I've been putting more work into riemann-java-client recently, since it's definitely the bottleneck in performance testing Riemann itself. The existing RiemannTcpClient and RiemannRetryingTcpClient were threadsafe, but almost fully mutexed; using one essentially serialized all threads behind the client itself. For write-heavy workloads, I wanted to do better.
There are two logical optimizations I can make, in addition to choosing careful data structures, mucking with socket options, etc. The first is to bundle multiple events into a single Message, which the API supports. However, your code may not be structured in a way to efficiently bundle events, so where higher latencies are OK, the client can maintain a buffer of outbound events and flush it regularly.
The second optimization is to take advantage of request pipelining. Riemann's protocol is simple and synchronous: you send a Message over a TCP connection, and receive exactly one TCP message in response. The existing clients, however, forced you to wait n milliseconds for the message to cross the network, be processed by Riemann, and receive an acknowledgement.
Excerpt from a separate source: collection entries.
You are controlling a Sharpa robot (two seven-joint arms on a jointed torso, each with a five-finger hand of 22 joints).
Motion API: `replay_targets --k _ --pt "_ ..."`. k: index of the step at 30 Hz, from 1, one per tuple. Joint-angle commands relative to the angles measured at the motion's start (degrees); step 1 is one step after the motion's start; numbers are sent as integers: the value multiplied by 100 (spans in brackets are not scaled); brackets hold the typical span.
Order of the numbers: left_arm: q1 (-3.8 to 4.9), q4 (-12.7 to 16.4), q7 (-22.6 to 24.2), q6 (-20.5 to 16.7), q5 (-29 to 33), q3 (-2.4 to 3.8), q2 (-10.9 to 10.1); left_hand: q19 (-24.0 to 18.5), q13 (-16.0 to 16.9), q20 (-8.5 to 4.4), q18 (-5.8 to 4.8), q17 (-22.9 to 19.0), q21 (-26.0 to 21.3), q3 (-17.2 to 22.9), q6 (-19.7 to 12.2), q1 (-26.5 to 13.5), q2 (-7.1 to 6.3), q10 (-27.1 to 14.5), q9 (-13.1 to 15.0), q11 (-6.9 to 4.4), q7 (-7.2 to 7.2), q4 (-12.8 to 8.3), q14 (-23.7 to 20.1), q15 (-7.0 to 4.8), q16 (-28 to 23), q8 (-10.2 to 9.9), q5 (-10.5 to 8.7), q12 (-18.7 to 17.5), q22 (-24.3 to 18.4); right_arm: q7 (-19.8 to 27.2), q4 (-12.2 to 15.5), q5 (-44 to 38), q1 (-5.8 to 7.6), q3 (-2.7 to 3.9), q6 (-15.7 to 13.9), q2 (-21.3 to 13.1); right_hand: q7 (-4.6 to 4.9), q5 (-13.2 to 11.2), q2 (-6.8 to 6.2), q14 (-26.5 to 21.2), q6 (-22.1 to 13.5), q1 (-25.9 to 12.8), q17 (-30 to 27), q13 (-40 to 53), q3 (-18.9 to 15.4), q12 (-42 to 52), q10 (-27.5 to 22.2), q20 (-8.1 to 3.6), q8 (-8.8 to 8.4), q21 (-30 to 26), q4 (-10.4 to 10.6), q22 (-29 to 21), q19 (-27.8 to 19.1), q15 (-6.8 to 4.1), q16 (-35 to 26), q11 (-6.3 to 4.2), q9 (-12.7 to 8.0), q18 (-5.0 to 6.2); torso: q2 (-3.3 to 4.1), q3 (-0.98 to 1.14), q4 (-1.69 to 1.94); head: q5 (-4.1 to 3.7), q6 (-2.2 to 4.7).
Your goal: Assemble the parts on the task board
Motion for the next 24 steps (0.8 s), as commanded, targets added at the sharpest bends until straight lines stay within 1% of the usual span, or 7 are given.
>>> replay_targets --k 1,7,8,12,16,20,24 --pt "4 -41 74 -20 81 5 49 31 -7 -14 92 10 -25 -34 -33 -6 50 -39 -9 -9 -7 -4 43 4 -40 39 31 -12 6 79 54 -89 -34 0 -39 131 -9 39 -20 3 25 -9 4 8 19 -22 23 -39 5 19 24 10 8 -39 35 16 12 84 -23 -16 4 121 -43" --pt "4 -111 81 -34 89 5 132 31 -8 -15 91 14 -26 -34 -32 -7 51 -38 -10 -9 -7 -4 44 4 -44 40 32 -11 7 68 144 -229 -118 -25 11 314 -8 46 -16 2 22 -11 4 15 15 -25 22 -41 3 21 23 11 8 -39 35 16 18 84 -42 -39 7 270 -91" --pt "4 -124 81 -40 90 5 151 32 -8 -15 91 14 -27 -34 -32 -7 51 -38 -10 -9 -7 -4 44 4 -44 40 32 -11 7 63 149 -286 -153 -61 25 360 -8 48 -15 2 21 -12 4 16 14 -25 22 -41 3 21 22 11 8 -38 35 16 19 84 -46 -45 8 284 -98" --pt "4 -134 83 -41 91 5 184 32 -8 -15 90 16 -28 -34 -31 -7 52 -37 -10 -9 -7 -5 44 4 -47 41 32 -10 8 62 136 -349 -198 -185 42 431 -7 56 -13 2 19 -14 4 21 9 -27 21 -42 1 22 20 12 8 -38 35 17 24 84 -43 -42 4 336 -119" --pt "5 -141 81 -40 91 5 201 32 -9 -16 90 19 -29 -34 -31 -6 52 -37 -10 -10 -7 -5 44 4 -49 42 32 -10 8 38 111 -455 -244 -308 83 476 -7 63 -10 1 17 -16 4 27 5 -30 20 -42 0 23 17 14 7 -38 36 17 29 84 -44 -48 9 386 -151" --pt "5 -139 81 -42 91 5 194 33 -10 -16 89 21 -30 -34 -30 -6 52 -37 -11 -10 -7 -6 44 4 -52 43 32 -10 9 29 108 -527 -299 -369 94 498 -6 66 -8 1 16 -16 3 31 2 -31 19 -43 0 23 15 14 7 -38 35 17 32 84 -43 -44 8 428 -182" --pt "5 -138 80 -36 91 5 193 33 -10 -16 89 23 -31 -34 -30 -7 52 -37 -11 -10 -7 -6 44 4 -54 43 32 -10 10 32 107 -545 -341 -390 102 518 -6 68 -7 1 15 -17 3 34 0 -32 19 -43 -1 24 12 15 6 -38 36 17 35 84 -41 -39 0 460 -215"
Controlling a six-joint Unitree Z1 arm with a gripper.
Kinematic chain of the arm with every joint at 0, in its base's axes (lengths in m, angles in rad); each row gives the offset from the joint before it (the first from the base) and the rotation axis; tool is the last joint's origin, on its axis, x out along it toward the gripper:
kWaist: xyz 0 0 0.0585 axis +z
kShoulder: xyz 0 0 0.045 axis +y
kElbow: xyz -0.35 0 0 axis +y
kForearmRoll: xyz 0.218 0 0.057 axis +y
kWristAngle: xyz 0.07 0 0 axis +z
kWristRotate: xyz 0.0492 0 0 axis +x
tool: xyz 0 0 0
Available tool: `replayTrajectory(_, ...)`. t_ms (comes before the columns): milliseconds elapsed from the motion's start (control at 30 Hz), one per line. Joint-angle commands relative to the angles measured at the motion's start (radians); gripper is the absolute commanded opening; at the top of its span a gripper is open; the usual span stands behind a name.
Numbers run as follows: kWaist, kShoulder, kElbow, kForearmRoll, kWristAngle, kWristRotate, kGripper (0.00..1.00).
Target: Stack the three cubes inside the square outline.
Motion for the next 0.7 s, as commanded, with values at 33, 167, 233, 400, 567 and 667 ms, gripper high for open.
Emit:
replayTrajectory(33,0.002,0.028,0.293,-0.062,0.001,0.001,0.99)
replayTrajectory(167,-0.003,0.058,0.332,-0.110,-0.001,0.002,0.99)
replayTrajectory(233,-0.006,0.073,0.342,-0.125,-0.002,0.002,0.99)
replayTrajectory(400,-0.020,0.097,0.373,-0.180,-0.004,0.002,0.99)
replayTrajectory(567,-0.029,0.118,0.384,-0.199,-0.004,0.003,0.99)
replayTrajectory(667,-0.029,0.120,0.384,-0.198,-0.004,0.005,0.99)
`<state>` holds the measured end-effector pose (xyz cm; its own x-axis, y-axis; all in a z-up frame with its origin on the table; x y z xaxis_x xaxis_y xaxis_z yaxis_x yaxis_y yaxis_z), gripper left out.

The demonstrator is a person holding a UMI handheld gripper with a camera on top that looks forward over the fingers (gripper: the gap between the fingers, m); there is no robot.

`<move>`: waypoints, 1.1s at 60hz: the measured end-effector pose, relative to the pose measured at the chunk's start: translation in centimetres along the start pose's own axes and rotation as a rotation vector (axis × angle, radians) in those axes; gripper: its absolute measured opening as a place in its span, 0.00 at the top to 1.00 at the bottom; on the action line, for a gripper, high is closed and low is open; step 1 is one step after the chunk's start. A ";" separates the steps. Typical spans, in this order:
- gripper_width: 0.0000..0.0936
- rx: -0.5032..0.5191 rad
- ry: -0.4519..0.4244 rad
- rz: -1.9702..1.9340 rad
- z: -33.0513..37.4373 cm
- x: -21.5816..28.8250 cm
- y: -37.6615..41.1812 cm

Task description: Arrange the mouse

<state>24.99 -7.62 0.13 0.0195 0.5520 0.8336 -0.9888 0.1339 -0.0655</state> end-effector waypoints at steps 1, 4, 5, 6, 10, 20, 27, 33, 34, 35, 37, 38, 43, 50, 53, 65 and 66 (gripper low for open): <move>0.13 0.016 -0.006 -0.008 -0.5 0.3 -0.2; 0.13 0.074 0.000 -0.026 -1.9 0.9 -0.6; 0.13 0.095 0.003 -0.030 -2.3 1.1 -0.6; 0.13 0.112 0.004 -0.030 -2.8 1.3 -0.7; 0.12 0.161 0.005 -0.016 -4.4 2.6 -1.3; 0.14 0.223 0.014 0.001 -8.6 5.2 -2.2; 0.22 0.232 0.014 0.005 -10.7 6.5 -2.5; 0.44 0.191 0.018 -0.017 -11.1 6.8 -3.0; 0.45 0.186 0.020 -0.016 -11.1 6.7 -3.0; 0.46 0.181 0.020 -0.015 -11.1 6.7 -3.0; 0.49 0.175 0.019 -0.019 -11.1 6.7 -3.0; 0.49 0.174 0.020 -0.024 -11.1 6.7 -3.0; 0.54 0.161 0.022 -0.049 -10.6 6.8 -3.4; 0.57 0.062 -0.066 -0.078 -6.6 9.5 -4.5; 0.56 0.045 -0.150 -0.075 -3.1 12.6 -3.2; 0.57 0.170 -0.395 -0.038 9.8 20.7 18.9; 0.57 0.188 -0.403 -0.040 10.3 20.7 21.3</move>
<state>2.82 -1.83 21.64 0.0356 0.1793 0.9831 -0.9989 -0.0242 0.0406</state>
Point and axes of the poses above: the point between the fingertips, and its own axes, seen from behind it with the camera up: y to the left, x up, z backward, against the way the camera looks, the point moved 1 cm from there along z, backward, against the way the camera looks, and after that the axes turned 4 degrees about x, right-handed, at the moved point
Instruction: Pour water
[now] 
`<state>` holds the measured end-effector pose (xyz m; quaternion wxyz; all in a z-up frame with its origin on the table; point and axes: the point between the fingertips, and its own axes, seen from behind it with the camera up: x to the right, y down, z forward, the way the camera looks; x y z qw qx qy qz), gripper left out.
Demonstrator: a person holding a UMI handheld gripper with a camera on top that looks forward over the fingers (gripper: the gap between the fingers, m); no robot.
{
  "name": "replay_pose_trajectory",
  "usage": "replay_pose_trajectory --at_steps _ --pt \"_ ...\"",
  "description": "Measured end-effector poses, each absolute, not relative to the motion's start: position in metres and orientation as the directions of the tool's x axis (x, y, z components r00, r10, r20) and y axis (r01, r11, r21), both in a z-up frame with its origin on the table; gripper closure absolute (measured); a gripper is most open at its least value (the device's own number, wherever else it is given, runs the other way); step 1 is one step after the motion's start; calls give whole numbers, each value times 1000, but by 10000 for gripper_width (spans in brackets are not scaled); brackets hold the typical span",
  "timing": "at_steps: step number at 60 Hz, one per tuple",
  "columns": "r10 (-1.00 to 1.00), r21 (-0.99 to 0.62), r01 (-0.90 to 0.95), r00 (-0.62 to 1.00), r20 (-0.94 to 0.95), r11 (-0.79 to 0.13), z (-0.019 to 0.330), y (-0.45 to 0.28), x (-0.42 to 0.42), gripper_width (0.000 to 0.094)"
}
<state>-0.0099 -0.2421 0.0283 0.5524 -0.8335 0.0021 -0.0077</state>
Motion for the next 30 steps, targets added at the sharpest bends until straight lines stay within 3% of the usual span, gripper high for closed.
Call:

We can do better by pipelining requests: sending new requests before waiting for the previous responses, and matching up received messages with their corresponding requests later.
ThreadedClient does exactly that. All threads enqueue Messages into a lockfree queue, and receive Promise objects to be fulfilled when their response is available. The standard synchronous API is still available, and allows N threads to pipeline their requests together. Meanwhile, a writer thread sucks messages out of the write queue and sends them to Riemann, enqueuing written messages onto an in-flight queue. A reader thread pulls responses out of the socket and matches them to enqueued messages. Bounded queues provide backpressure, which limits the number of requests that can be in-flight at any time. This allows for reasonable bounds on event loss in the event of failure.
Here's what the naive client (wait for round-trip requests) looks like on loopback:
And here's the same test with a RiemannThreadedClient:
I've done no tuning or optimization to this algorithm, and error handling is rough at best. It should perform best across real-world networks where latency is nontrivial. Even on loopback, though, I'm seeing roughly double the throughput at the cost of roughly double per-event latency.